▶ **EXERCISE GOAL**: Restate the data exactly as given and keep the pictures out.

▶ **GIVEN INFORMATION**:
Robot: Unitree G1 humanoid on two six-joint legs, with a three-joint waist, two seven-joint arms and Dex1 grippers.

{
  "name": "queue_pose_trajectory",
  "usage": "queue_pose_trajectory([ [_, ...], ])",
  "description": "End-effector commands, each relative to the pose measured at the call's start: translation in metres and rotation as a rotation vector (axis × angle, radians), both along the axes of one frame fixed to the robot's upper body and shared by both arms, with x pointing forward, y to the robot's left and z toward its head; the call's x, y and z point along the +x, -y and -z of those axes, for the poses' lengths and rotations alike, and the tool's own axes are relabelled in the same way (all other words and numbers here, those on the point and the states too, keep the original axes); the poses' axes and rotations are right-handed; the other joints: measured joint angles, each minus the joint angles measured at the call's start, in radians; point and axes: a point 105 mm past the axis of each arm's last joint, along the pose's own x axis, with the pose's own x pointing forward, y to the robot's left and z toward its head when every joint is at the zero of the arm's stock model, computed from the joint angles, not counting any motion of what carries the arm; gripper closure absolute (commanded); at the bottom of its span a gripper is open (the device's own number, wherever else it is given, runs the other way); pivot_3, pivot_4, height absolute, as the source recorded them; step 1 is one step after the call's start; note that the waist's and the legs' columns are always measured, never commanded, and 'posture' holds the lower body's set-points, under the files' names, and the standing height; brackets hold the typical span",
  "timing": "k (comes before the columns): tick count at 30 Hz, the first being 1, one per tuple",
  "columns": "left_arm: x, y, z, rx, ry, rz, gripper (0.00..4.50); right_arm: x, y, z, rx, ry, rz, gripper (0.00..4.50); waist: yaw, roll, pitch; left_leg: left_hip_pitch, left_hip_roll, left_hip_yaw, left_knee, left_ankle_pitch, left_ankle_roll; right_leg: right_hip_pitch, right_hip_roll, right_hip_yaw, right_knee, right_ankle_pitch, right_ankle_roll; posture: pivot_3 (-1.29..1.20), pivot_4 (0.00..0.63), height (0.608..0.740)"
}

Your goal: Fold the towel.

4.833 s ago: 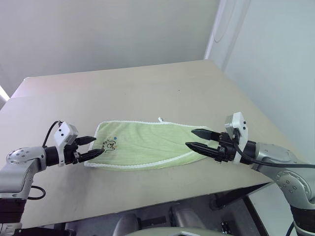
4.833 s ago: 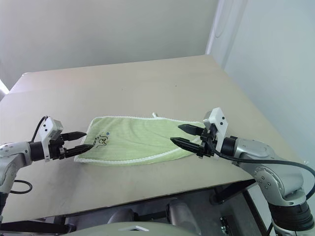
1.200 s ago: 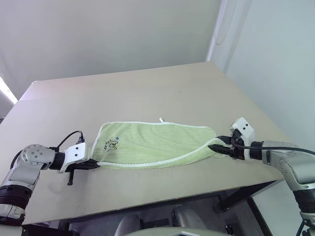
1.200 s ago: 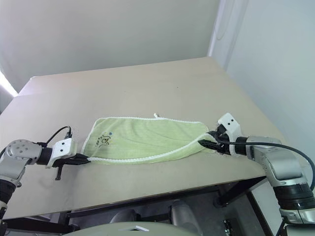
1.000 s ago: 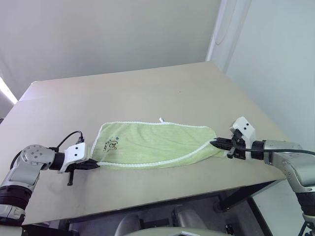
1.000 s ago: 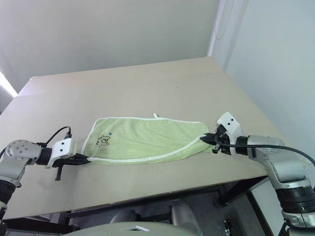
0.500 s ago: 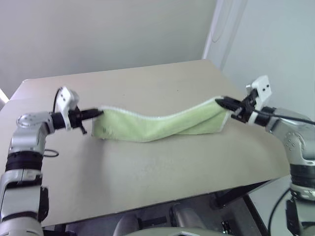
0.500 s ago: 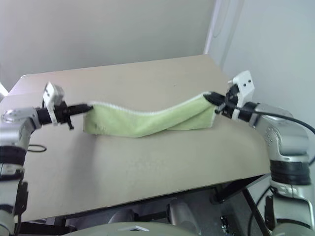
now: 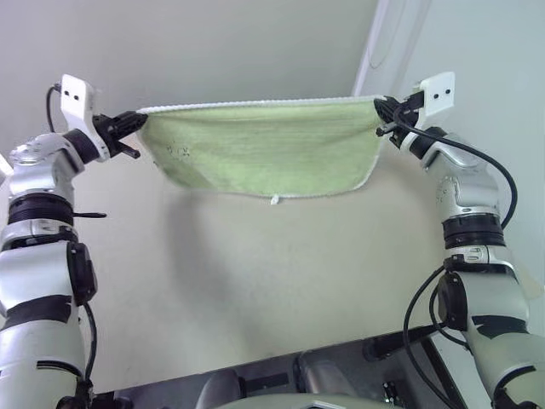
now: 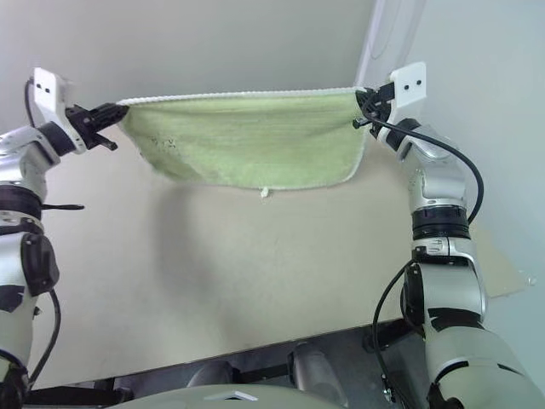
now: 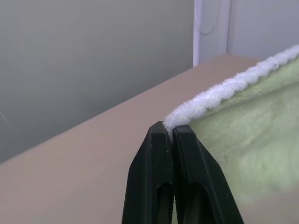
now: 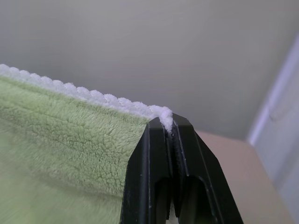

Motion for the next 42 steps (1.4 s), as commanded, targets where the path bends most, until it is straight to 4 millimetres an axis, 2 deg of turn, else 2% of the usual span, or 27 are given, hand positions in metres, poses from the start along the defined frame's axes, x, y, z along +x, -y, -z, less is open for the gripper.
queue_pose_trajectory([
  [1, -0.022, -0.018, -0.004, 0.119, -0.002, 0.053, 4.5, -0.022, 0.006, -0.002, -0.016, 0.033, -0.083, 4.47, -0.002, 0.0, 0.0, 0.0, 0.0, 0.0, 0.0, 0.0, 0.0, 0.0, 0.0, 0.0, 0.0, 0.0, 0.0, 0.0, 0.0, 0.74],
  [4, -0.046, -0.028, 0.008, 0.157, -0.064, 0.111, 4.5, -0.048, 0.0, 0.013, -0.032, -0.007, -0.185, 4.47, -0.003, 0.0, 0.0, 0.002, 0.0, 0.0, -0.004, 0.0, 0.0, 0.0, 0.0, 0.0, 0.001, -0.002, -0.001, 0.0, 0.0, 0.74],
  [9, -0.094, -0.034, 0.049, 0.251, -0.214, 0.184, 4.5, -0.101, -0.014, 0.051, -0.114, -0.147, -0.375, 4.47, -0.005, 0.0, 0.0, 0.002, 0.001, 0.0, -0.004, 0.0, 0.0, -0.001, 0.0, 0.0, 0.003, -0.004, -0.002, 0.0, 0.0, 0.74],
  [12, -0.119, -0.036, 0.077, 0.258, -0.315, 0.187, 4.5, -0.115, -0.017, 0.072, -0.147, -0.223, -0.383, 4.47, -0.007, 0.0, 0.0, 0.003, 0.001, 0.0, -0.004, 0.0, 0.0, 0.0, 0.0, 0.0, 0.003, -0.005, 0.0, 0.0, 0.0, 0.74],
  [15, -0.138, -0.037, 0.104, 0.283, -0.401, 0.185, 4.5, -0.126, -0.016, 0.082, -0.126, -0.275, -0.385, 4.47, -0.01, 0.0, 0.0, 0.005, 0.001, 0.0, -0.001, 0.0, 0.0, 0.003, 0.0, 0.0, 0.003, -0.008, -0.004, 0.0, 0.0, 0.74],
  [20, -0.167, -0.041, 0.121, 0.294, -0.477, 0.185, 4.5, -0.157, -0.017, 0.096, -0.094, -0.385, -0.432, 4.47, -0.013, -0.001, 0.0, 0.006, 0.002, -0.001, 0.007, 0.0, 0.0, 0.006, 0.0, -0.002, 0.006, -0.007, -0.004, 0.0, 0.0, 0.74],
  [25, -0.19, -0.049, 0.126, 0.299, -0.536, 0.159, 4.5, -0.195, -0.014, 0.113, -0.079, -0.503, -0.46, 4.47, -0.015, -0.001, 0.0, 0.005, 0.001, 0.0, 0.007, 0.0, 0.0, 0.005, -0.001, -0.002, 0.005, -0.007, -0.004, 0.0, 0.0, 0.74],
  [27, -0.191, -0.051, 0.127, 0.308, -0.546, 0.155, 4.5, -0.202, -0.012, 0.118, -0.082, -0.526, -0.461, 4.47, -0.015, -0.003, 0.001, 0.005, 0.002, 0.0, 0.007, 0.0, 0.0, 0.005, -0.001, -0.002, 0.005, -0.007, -0.004, 0.0, 0.0, 0.74],
  [29, -0.186, -0.051, 0.128, 0.308, -0.541, 0.154, 4.5, -0.195, -0.01, 0.122, -0.078, -0.521, -0.435, 4.47, -0.016, -0.003, 0.001, 0.006, 0.002, 0.0, 0.007, 0.0, -0.001, 0.005, -0.001, -0.002, 0.004, -0.007, -0.004, 0.0, 0.0, 0.74],
  [32, -0.168, -0.043, 0.129, 0.286, -0.505, 0.157, 4.5, -0.176, -0.007, 0.128, -0.104, -0.511, -0.393, 4.47, -0.018, -0.006, 0.002, 0.007, 0.002, 0.0, 0.008, 0.0, -0.001, 0.006, -0.001, -0.003, 0.001, -0.007, -0.004, 0.0, 0.0, 0.74],
  [36, -0.144, -0.031, 0.128, 0.248, -0.45, 0.166, 4.5, -0.156, -0.003, 0.126, -0.116, -0.47, -0.336, 4.47, -0.019, -0.005, 0.002, 0.007, 0.002, -0.001, 0.008, 0.0, -0.001, 0.007, -0.003, -0.008, -0.007, -0.007, -0.004, 0.0, 0.0, 0.74],
  [42, -0.108, -0.026, 0.136, 0.192, -0.412, 0.106, 4.5, -0.13, 0.0, 0.133, -0.124, -0.448, -0.268, 4.47, -0.015, -0.008, 0.001, 0.006, 0.0, 0.0, 0.009, 0.0, -0.001, 0.006, -0.003, -0.004, 0.001, -0.002, 0.0, 0.0, 0.0, 0.74],
])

▶ **SOLVED PROBLEM**:
Robot: Unitree G1 humanoid on two six-joint legs, with a three-joint waist, two seven-joint arms and Dex1 grippers.

{
  "name": "queue_pose_trajectory",
  "usage": "queue_pose_trajectory([ [_, ...], ])",
  "description": "End-effector commands, each relative to the pose measured at the call's start: translation in metres and rotation as a rotation vector (axis × angle, radians), both along the axes of one frame fixed to the robot's upper body and shared by both arms, with x pointing forward, y to the robot's left and z toward its head; the call's x, y and z point along the +x, -y and -z of those axes, for the poses' lengths and rotations alike, and the tool's own axes are relabelled in the same way (all other words and numbers here, those on the point and the states too, keep the original axes); the poses' axes and rotations are right-handed; the other joints: measured joint angles, each minus the joint angles measured at the call's start, in radians; point and axes: a point 105 mm past the axis of each arm's last joint, along the pose's own x axis, with the pose's own x pointing forward, y to the robot's left and z toward its head when every joint is at the zero of the arm's stock model, computed from the joint angles, not counting any motion of what carries the arm; gripper closure absolute (commanded); at the bottom of its span a gripper is open (the device's own number, wherever else it is given, runs the other way); pivot_3, pivot_4, height absolute, as the source recorded them; step 1 is one step after the call's start; note that the waist's and the legs' columns are always measured, never commanded, and 'posture' holds the lower body's set-points, under the files' names, and the standing height; brackets hold the typical span",
  "timing": "k (comes before the columns): tick count at 30 Hz, the first being 1, one per tuple",
  "columns": "left_arm: x, y, z, rx, ry, rz, gripper (0.00..4.50); right_arm: x, y, z, rx, ry, rz, gripper (0.00..4.50); waist: yaw, roll, pitch; left_leg: left_hip_pitch, left_hip_roll, left_hip_yaw, left_knee, left_ankle_pitch, left_ankle_roll; right_leg: right_hip_pitch, right_hip_roll, right_hip_yaw, right_knee, right_ankle_pitch, right_ankle_roll; posture: pivot_3 (-1.29..1.20), pivot_4 (0.00..0.63), height (0.608..0.740)"
}

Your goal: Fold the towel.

4.833 s ago: 
4.833 s ago: 
1.200 s ago: 
1.200 s ago: 
1.000 s ago: 
1.000 s ago: 
0.500 s ago: 
0.500 s ago: 
now: 
now: 
now: 
now: 

Motion for the next 42 steps (1.4 s), as commanded, targets where the path bends most, until it is straight to 4 millimetres an axis, 2 deg of turn, else 2% of the usual span, or 27 are given, hand positions in metres, poses from the start along the defined frame's axes, x, y, z along +x, -y, -z, less is open for the gripper.
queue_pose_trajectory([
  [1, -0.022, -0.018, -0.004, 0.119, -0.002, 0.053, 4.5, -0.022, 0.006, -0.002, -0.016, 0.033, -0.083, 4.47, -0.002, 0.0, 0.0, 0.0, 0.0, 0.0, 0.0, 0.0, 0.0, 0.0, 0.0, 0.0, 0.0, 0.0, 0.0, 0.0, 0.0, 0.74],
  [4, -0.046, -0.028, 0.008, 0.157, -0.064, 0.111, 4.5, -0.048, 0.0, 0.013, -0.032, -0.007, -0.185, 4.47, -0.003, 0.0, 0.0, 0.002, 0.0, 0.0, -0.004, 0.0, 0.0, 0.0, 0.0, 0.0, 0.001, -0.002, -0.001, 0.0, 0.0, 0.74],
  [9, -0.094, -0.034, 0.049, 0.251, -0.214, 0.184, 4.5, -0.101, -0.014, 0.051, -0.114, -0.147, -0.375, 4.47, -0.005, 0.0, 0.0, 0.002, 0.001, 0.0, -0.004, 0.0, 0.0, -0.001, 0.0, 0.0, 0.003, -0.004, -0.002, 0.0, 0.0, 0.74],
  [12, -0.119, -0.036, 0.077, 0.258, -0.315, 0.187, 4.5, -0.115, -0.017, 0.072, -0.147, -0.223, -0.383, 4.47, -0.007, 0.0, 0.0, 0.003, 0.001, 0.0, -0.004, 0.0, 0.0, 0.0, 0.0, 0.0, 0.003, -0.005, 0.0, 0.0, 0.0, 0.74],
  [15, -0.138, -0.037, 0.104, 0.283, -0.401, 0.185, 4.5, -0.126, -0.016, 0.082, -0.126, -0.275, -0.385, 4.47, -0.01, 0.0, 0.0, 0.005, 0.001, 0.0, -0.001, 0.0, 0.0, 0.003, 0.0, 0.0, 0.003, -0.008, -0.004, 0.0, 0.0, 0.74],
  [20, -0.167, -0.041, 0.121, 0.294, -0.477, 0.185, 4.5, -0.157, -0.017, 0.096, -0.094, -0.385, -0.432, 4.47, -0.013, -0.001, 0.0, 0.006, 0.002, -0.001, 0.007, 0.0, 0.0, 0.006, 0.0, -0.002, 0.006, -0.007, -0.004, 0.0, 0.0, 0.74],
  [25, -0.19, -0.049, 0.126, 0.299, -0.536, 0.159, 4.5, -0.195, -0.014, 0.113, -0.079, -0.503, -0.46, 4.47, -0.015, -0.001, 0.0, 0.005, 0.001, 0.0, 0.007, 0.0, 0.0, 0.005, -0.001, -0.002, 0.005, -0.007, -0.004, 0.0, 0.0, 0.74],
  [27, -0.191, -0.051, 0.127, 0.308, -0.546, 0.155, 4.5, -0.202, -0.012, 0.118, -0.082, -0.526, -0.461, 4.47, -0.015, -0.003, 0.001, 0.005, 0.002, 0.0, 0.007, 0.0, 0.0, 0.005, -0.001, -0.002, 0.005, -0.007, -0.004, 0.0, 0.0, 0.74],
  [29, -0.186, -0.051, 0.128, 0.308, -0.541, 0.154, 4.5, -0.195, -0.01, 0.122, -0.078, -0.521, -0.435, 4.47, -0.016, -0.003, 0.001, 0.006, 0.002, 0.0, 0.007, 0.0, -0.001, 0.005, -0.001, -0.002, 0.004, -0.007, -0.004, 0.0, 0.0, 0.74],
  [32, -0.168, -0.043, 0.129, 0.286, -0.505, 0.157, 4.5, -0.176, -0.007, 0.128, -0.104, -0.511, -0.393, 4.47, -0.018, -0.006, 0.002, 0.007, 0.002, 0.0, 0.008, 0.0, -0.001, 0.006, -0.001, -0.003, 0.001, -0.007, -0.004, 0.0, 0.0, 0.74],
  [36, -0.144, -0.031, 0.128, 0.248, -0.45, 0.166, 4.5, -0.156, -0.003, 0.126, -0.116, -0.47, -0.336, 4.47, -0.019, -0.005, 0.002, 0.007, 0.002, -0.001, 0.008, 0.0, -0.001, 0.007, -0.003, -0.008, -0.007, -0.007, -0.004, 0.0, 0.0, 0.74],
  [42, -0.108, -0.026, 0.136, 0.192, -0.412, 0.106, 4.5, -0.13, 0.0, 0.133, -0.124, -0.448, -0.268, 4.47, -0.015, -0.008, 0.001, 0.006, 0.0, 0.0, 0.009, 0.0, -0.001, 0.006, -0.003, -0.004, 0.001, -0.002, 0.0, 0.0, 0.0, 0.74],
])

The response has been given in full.